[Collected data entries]
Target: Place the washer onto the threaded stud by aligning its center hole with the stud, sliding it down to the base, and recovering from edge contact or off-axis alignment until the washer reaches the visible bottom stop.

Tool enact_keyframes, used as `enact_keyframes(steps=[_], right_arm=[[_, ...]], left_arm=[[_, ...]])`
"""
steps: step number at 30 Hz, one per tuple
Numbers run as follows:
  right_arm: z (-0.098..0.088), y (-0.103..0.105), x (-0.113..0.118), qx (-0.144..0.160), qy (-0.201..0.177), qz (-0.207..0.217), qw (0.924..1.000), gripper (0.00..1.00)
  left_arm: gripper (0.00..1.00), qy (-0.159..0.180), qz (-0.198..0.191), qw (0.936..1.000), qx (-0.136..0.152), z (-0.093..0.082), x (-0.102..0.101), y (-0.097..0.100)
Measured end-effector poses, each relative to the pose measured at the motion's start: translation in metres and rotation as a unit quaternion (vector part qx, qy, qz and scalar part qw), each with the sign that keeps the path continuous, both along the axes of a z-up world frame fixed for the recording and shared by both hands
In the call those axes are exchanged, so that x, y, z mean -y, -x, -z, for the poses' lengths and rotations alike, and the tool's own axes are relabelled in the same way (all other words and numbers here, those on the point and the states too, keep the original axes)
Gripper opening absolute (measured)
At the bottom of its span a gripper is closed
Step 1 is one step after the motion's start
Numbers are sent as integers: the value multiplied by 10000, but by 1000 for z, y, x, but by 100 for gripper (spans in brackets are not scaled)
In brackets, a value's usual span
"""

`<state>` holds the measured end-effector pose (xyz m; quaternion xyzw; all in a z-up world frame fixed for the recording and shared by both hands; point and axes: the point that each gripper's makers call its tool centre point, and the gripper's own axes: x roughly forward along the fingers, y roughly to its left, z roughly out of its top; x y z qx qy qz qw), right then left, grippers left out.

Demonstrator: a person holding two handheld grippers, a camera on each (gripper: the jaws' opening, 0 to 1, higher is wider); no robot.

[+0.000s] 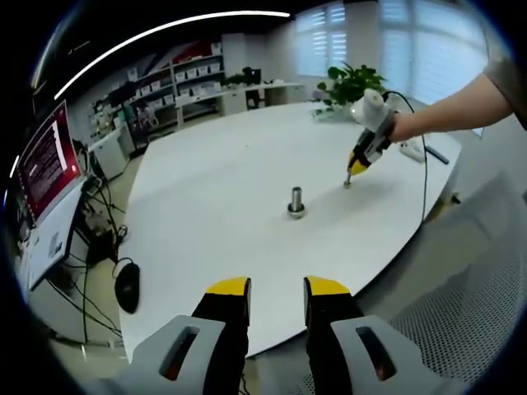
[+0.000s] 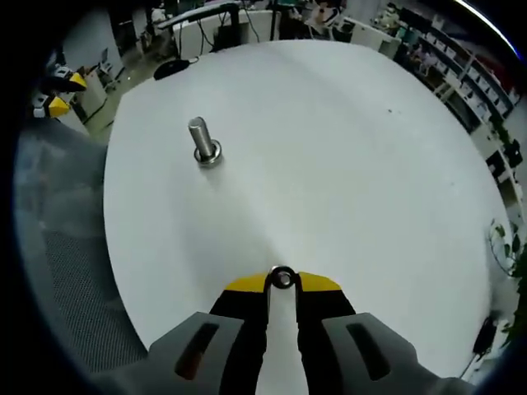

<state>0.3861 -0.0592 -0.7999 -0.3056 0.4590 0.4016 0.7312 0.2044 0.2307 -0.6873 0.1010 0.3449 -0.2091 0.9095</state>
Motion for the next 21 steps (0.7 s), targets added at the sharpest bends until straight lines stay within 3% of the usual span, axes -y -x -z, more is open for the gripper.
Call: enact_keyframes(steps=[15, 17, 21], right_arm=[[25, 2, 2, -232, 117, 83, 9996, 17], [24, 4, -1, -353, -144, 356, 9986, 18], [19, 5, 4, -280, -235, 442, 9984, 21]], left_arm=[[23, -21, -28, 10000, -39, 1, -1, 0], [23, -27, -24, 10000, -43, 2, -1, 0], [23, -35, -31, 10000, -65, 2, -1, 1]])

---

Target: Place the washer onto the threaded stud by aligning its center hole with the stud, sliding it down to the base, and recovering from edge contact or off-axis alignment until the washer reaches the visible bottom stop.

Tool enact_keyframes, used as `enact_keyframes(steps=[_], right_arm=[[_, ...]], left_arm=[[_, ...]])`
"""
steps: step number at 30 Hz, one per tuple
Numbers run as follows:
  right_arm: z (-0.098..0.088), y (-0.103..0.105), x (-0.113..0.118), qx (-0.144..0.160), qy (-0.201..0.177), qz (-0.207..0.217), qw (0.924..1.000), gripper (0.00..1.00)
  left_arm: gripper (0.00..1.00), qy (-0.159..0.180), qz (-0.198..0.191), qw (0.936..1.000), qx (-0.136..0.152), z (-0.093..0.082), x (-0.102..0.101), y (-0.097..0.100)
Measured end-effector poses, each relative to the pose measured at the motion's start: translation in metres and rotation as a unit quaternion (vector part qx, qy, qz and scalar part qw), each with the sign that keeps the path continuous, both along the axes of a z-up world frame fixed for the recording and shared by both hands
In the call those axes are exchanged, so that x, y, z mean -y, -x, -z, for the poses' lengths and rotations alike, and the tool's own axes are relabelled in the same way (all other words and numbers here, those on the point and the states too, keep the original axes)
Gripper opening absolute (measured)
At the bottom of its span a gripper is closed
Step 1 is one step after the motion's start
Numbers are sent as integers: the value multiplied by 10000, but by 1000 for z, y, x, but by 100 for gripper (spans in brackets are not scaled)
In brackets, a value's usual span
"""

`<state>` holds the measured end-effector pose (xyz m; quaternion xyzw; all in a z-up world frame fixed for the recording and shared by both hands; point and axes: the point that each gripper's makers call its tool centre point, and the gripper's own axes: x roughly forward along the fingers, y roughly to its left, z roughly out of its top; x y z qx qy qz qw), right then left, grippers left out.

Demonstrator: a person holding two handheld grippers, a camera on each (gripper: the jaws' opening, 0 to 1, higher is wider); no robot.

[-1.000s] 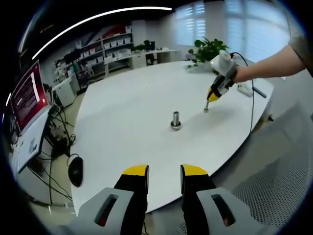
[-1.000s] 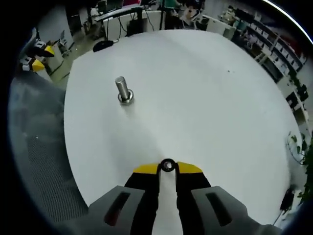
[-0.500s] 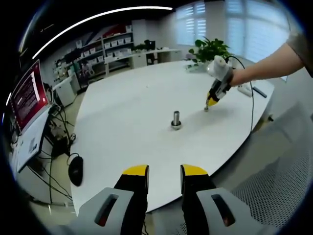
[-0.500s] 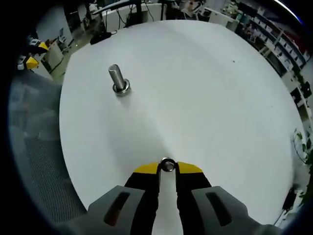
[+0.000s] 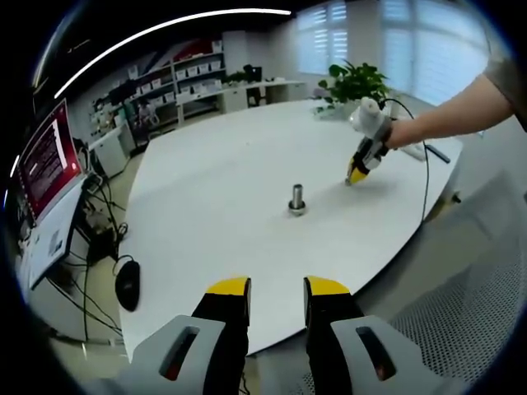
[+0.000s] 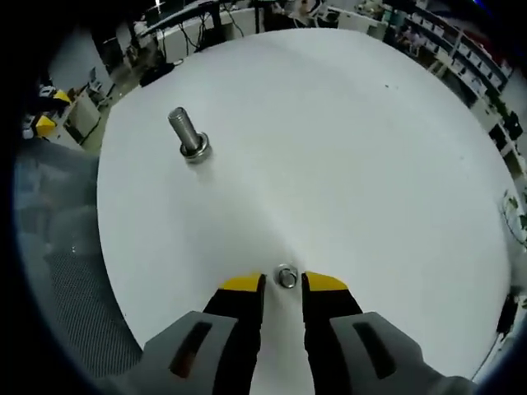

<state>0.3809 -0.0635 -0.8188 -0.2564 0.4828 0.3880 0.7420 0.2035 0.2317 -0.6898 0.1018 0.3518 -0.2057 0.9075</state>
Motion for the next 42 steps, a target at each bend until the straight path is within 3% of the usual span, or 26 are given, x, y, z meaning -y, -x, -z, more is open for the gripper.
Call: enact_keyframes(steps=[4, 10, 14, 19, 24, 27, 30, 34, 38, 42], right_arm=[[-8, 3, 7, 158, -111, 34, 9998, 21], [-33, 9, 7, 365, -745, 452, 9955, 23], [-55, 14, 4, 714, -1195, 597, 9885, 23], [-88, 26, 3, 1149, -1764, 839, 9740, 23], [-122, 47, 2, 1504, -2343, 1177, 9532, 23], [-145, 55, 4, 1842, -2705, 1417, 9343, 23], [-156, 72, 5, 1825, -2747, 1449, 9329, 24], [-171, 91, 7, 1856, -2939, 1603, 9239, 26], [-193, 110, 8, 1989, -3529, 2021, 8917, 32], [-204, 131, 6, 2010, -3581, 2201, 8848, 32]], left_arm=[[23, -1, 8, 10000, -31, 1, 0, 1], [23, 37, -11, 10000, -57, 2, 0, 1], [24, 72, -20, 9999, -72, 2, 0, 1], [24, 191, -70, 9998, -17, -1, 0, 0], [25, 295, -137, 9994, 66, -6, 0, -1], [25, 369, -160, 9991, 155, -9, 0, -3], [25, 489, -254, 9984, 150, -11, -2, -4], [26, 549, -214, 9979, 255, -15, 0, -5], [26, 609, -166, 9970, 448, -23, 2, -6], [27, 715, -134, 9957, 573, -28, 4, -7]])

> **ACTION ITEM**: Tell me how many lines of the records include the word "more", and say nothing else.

> **YOUR RESPONSE**: 2